▼

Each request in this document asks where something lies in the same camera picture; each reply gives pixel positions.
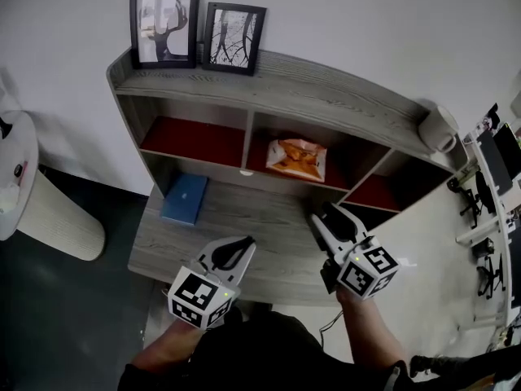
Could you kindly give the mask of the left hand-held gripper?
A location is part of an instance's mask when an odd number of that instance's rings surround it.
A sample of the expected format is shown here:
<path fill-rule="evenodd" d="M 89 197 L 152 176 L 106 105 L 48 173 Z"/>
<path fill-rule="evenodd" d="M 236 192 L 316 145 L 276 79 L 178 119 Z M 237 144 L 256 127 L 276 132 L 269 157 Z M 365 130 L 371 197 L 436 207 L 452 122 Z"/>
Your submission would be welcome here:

▲

◆ Work instruction
Look over the listing. Pull out every line with the string "mask" in it.

◆ Exercise answer
Could you kindly give the mask of the left hand-held gripper?
A location is part of an instance's mask when an odd number of that instance's rings surround it.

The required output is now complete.